¡A otra cosa, mariposa!
Pablo Cuvi es escritor, editor, sociólogo y periodista. Ha publicado numerosos libros sobre historia, política, arte, viajes, literatura y otros temas.
Actualizada:
Como provengo de una época menos tecnológica, más pata al suelo, de periódico en el desayuno y teléfono de alquiler en la tienda del barrio, siempre me pregunto qué ven con tanto ahínco grandes y chicos en sus putas pantallitas (perdón por el diminutivo pantallitas) desde que despiertan y lo primero que hacen es mirar al celular hasta que se desploman dormidos con el aparato en la mano. ¿Qué es tan importante o entretenido o tan urgente que no alzan a ver al pana, ni a la pareja ni a nadie?
Si estoy al lado de uno de estos adictos, que son legión, en el ascensor, digamos, o en la consulta del médico o en la cola del aeropuerto, suelo espiar sus teléfonos. Lo que ven, la mitad de las veces, son decenas, centenas, miles de fotos sin el menor valor estético o informativo, selfies de gente que finge ser feliz, o platos de comidas o reuniones sociales, o cualquier basura que intercambian sin pausa de la mañana a la noche y que les llena la vida.
No estoy diciendo nada nuevo, claro, pero me puse a reflexionar en eso porque dediqué el fin de semana a revisar mis viejos archivos de fotos, numerosas carpetas con slides de los recorridos por el Ecuador en las décadas del 80 y el 90. No me movía la nostalgia sino algo más práctico: necesitaba varias imágenes para ilustrar un artículo sobre esas crónicas de viaje que publicaba en la revista Diners.
No hablaré aquí de cómo era el Ecuador y su gente en aquella época, sino de la importancia y permanencia de la fotografía antes de la revolución digital, cuando, en sus mejores momentos, alcanzaba el nivel de una obra de arte. O se constituía en el documento imprescindible de algún hecho histórico decisivo. O llegaba a influir en el curso de una guerra, como la célebre foto en blanco y negro de la niña vietnamita que corre desnuda y gritando de dolor por el napalm que le quema la espalda.
Por supuesto que la gente también sacaba muchas fotos familiares con cámaras manualitas y los negativos en color eran enviados a Ecuacolor sobre todo, donde los revelaban e imprimían en papel.
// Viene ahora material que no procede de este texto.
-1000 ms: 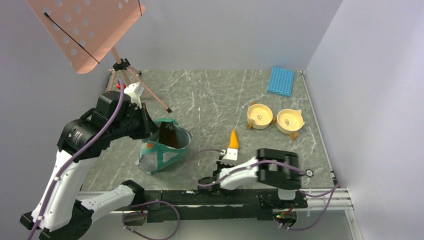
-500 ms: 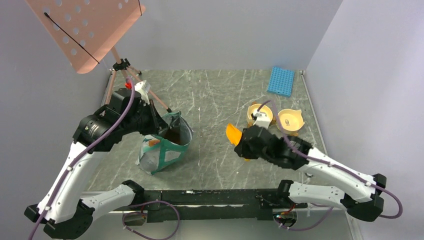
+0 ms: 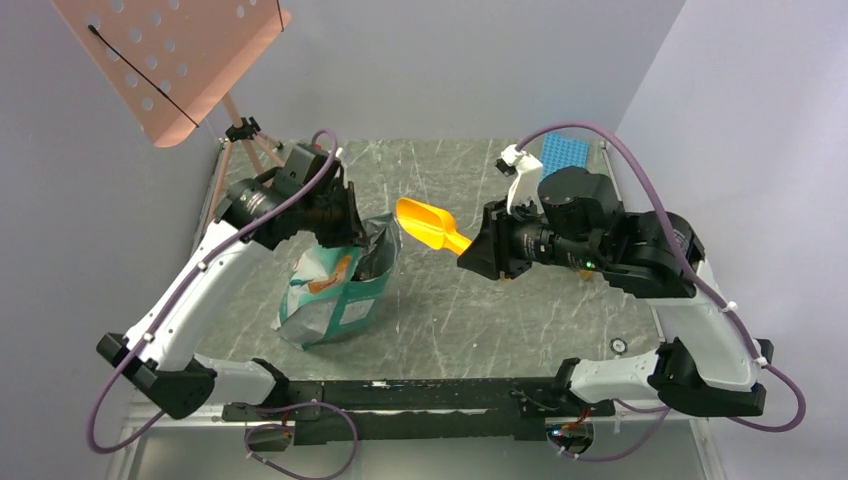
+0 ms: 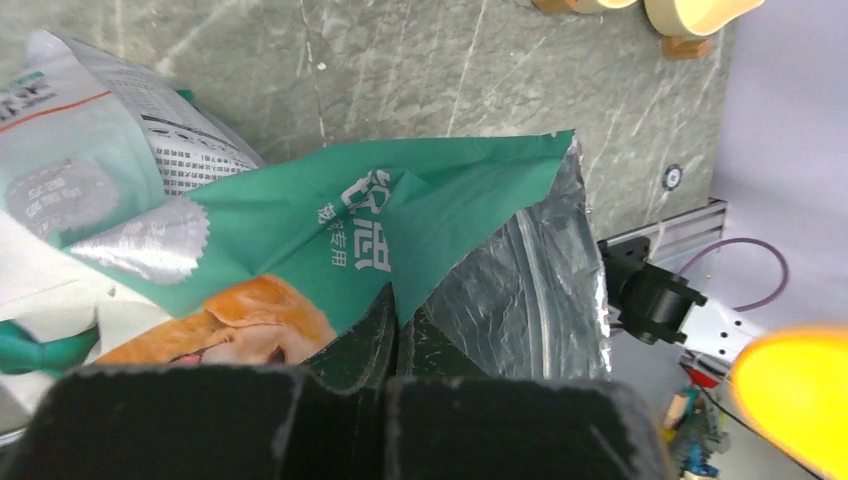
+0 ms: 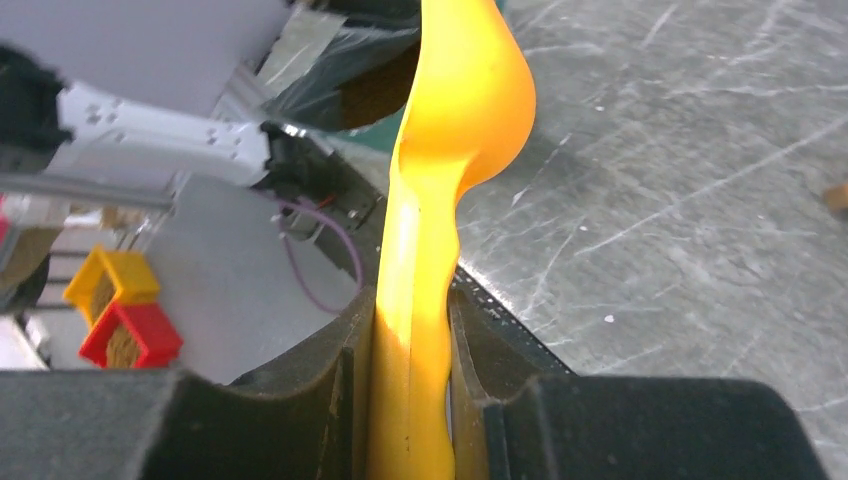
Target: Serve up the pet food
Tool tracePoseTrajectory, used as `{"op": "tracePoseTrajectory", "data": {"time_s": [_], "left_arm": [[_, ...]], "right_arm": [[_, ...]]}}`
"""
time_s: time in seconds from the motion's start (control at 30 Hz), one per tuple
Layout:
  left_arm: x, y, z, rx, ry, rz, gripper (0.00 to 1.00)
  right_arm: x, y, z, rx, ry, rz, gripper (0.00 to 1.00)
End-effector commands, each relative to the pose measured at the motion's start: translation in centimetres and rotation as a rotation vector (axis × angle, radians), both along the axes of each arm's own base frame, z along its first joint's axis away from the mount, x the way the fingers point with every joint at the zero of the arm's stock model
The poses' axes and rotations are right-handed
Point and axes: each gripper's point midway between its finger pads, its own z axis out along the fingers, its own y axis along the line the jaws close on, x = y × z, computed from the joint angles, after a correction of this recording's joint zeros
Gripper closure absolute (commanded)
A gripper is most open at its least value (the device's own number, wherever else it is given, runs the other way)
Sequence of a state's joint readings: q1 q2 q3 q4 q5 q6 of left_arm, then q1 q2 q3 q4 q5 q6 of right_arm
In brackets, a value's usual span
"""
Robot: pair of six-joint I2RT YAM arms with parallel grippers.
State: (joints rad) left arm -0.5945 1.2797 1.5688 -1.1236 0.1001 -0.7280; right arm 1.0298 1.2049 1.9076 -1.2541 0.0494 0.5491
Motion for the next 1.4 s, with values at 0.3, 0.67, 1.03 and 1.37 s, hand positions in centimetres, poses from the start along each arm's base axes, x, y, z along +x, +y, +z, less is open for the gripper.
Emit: {"op": "tracePoseTrajectory", "data": {"time_s": [0.3,0.67,1.03,1.37], "left_arm": [[1.7,0.9,7.4,0.052,-0.296,-0.037,1.00],[0.7,-4.2,10.2,-0.108,-0.360,-0.123,1.00],[0.1,-10.7,6.6,-0.097,-0.247,-0.204,1.00],[-0.8,-12.1,4.6,-0.115,-0.211,-0.261,1.00]], "right_arm": [[-2.3,4.3,-0.9,-0.019,0.116,0.257,1.00],[0.9,-0.1,-8.3,-0.236,0.456,-0.065,1.00],[3.3,3.5,-9.5,-0.177,0.453,-0.019,1.00],[5.8,-0.2,-16.5,-0.117,0.548,-0.128,1.00]]}}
Pero esa práctica no alcanzaba ni remotamente la dimensión de lo que hoy sucede con los smartphones, que han puesto una cámara en manos de todo el mundo y que son capaces de tomar y enviar instantáneamente una cantidad ilimitada de fotografías.
Un fenómeno global que ha vaciado de significado y duración a las imágenes digitales, inmersas ahora en una sucesión frenética que se hunde rápidamente en el olvido, tal como sucede con los mensajitos y los reels y las noticias y todo ese torrente de banalidades que inunda las redes y abruma a los usuarios.
La pregunta es qué tipo de identidad se puede construir sin una memoria gráfica que nos recuerde quiénes fuimos como país y de dónde venimos como personas, esa función que antes cumplían los álbumes de fotos. Porque viviendo solo en el vertiginoso presente que reflejan las pantallitas, se pierde el sentido del paso del tiempo. Todo sucede ahora.
Tampoco estoy recomendando que todos se dediquen a ver fotos del siglo pasado. No; eso queda para especialistas, historiadores, editores de libros o periódicos, o viejos nostálgicos para quienes todo sucedió ayer. Lo que me angustia es observar a una generación de jóvenes que no están anclados a nada pues navegan sin cesar por la superficie de las cosas y son seducidos por reels de 15 segundos.
De eso se aprovechan los políticos, empezando por el presidente Noboa que promete enterrar al “viejo Ecuador”, cuya vejez la remonta al correato. Lo anterior es prehistoria, un mundo inconcebible que se movía sin smartphones ni internet.
De ese mundo hablé en un artículo anterior enfocado en las artesanías. Pero recién ahora se me ocurre que los fotógrafos de parque o de cajón que revelaban allí mismo las fotos con sus líquidos minúsculos y luego coloreaban a mano las imágenes eran también artesanos y no los incluí en mi libro. Peccato!
Solo que un nativo digital, un adolescente de ahora, haría exactamente lo mismo conmigo y mis slides: nos arrumaría en el mundo artesanal y a otra cosa, mariposa.